• **Your instructions**: Any picture in the data below gets skipped; print all the rest exactly.
========================================
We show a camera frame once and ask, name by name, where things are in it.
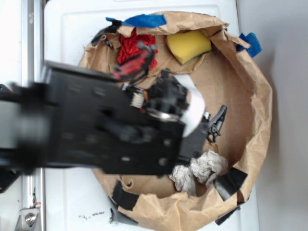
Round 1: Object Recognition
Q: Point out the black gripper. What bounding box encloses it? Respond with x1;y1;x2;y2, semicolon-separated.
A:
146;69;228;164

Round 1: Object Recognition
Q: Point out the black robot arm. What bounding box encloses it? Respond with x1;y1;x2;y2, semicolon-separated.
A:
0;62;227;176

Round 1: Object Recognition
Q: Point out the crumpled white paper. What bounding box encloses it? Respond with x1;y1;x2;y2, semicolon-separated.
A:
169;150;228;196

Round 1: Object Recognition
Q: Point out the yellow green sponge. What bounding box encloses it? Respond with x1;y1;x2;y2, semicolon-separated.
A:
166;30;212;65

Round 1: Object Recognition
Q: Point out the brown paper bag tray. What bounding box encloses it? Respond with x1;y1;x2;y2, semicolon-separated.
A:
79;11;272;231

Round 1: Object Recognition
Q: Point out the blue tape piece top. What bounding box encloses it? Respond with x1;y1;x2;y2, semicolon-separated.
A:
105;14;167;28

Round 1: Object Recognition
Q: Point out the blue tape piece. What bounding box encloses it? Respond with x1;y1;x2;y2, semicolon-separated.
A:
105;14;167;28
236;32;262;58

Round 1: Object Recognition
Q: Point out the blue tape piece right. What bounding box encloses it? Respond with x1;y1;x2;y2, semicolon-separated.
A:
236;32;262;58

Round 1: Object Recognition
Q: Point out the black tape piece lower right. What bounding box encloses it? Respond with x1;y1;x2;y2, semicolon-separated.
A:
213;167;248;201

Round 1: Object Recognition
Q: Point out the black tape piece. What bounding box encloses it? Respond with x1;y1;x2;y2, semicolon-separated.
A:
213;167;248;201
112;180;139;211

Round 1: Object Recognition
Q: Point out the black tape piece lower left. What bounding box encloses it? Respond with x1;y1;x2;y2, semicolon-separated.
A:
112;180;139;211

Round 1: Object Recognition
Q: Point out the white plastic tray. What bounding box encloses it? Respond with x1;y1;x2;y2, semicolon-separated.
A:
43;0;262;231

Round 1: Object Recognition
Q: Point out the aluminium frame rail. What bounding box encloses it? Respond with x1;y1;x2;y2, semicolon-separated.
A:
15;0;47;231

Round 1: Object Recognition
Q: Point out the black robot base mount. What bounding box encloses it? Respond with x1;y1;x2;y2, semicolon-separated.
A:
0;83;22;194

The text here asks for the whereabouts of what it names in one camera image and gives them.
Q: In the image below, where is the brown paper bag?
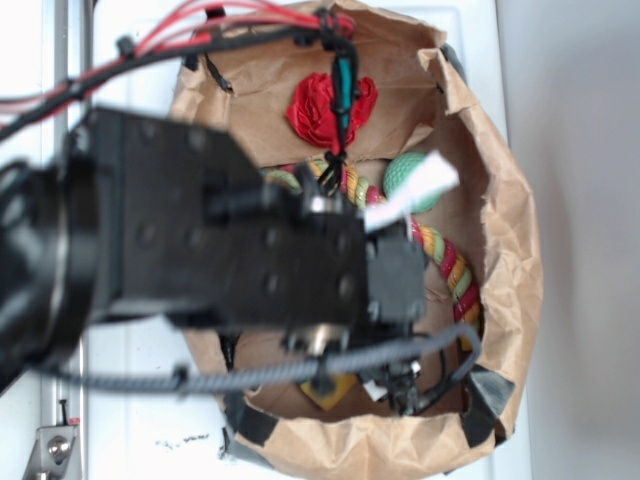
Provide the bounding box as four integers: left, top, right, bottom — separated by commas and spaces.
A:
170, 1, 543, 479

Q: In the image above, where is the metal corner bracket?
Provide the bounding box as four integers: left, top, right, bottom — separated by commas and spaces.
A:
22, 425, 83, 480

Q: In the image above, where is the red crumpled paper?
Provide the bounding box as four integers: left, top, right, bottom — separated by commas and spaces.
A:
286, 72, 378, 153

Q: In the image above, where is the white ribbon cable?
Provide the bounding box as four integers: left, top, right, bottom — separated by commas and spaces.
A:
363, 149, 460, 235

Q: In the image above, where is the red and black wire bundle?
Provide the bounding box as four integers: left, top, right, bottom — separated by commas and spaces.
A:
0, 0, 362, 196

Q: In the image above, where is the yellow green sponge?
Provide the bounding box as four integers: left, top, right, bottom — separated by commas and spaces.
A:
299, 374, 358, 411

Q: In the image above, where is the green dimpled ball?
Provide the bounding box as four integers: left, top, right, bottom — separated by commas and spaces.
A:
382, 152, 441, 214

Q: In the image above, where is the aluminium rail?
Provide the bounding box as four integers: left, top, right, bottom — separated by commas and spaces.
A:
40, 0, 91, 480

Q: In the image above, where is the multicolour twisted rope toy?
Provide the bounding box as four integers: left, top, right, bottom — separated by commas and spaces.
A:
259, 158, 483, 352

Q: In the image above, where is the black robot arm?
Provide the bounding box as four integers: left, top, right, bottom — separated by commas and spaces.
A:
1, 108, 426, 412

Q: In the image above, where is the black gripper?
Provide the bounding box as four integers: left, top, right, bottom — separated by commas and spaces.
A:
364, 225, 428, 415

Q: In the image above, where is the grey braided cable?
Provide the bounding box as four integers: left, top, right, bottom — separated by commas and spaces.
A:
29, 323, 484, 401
========================================
• **Response to this exercise**:
We show a camera frame once and ask, name by name, where things are in it.
Round 1: Object Recognition
Q: Point out the black gripper. What bounding box encloses it? Respond with x1;y1;x2;y2, semicolon-separated.
A:
146;69;228;164

Round 1: Object Recognition
Q: Point out the black robot arm. What bounding box encloses it? Respond with x1;y1;x2;y2, semicolon-separated.
A:
0;62;227;176

Round 1: Object Recognition
Q: Point out the crumpled white paper. What bounding box encloses it? Respond with x1;y1;x2;y2, semicolon-separated.
A:
169;150;228;196

Round 1: Object Recognition
Q: Point out the yellow green sponge. What bounding box encloses it? Respond with x1;y1;x2;y2, semicolon-separated.
A:
166;30;212;65

Round 1: Object Recognition
Q: Point out the brown paper bag tray. What bounding box encloses it? Respond with x1;y1;x2;y2, semicolon-separated.
A:
79;11;272;231

Round 1: Object Recognition
Q: Point out the blue tape piece top. What bounding box encloses it? Respond with x1;y1;x2;y2, semicolon-separated.
A:
105;14;167;28

Round 1: Object Recognition
Q: Point out the blue tape piece. What bounding box encloses it? Respond with x1;y1;x2;y2, semicolon-separated.
A:
105;14;167;28
236;32;262;58

Round 1: Object Recognition
Q: Point out the blue tape piece right. What bounding box encloses it? Respond with x1;y1;x2;y2, semicolon-separated.
A:
236;32;262;58

Round 1: Object Recognition
Q: Point out the black tape piece lower right. What bounding box encloses it? Respond with x1;y1;x2;y2, semicolon-separated.
A:
213;167;248;201

Round 1: Object Recognition
Q: Point out the black tape piece. What bounding box encloses it? Respond with x1;y1;x2;y2, semicolon-separated.
A:
213;167;248;201
112;180;139;211

Round 1: Object Recognition
Q: Point out the black tape piece lower left. What bounding box encloses it? Respond with x1;y1;x2;y2, semicolon-separated.
A:
112;180;139;211

Round 1: Object Recognition
Q: Point out the white plastic tray. What bounding box encloses it? Respond with x1;y1;x2;y2, semicolon-separated.
A:
43;0;262;231

Round 1: Object Recognition
Q: Point out the aluminium frame rail. What bounding box encloses it? Respond with x1;y1;x2;y2, semicolon-separated.
A:
15;0;47;231

Round 1: Object Recognition
Q: Point out the black robot base mount. What bounding box encloses it? Respond with x1;y1;x2;y2, semicolon-separated.
A:
0;83;22;194

The text here asks for the whereabouts of what it names in one camera image and gives them.
Q: In the image below, where is the brown paper bag?
Provide the bounding box as four integers: left, top, right, bottom — separated by commas and spaces.
A:
170, 1, 543, 479

Q: In the image above, where is the metal corner bracket?
Provide the bounding box as four integers: left, top, right, bottom — separated by commas and spaces.
A:
22, 425, 83, 480

Q: In the image above, where is the red crumpled paper?
Provide the bounding box as four integers: left, top, right, bottom — separated by commas and spaces.
A:
286, 72, 378, 153

Q: In the image above, where is the white ribbon cable?
Provide the bounding box as four integers: left, top, right, bottom — separated by commas and spaces.
A:
363, 149, 460, 235

Q: In the image above, where is the red and black wire bundle?
Provide the bounding box as four integers: left, top, right, bottom — separated by commas and spaces.
A:
0, 0, 362, 196

Q: In the image above, where is the yellow green sponge?
Provide the bounding box as four integers: left, top, right, bottom — separated by commas and spaces.
A:
299, 374, 358, 411

Q: In the image above, where is the green dimpled ball?
Provide the bounding box as four integers: left, top, right, bottom — separated by commas and spaces.
A:
382, 152, 441, 214

Q: In the image above, where is the aluminium rail?
Provide the bounding box as four integers: left, top, right, bottom — separated by commas and spaces.
A:
40, 0, 91, 480

Q: In the image above, where is the multicolour twisted rope toy?
Provide the bounding box as four integers: left, top, right, bottom — separated by commas and spaces.
A:
259, 158, 483, 352

Q: In the image above, where is the black robot arm?
Provide the bounding box as four integers: left, top, right, bottom — separated by commas and spaces.
A:
1, 108, 426, 412

Q: In the image above, where is the black gripper?
Provide the bounding box as four integers: left, top, right, bottom — separated by commas and spaces.
A:
364, 225, 428, 415

Q: In the image above, where is the grey braided cable?
Provide the bounding box as four integers: left, top, right, bottom — separated by commas and spaces.
A:
29, 323, 484, 401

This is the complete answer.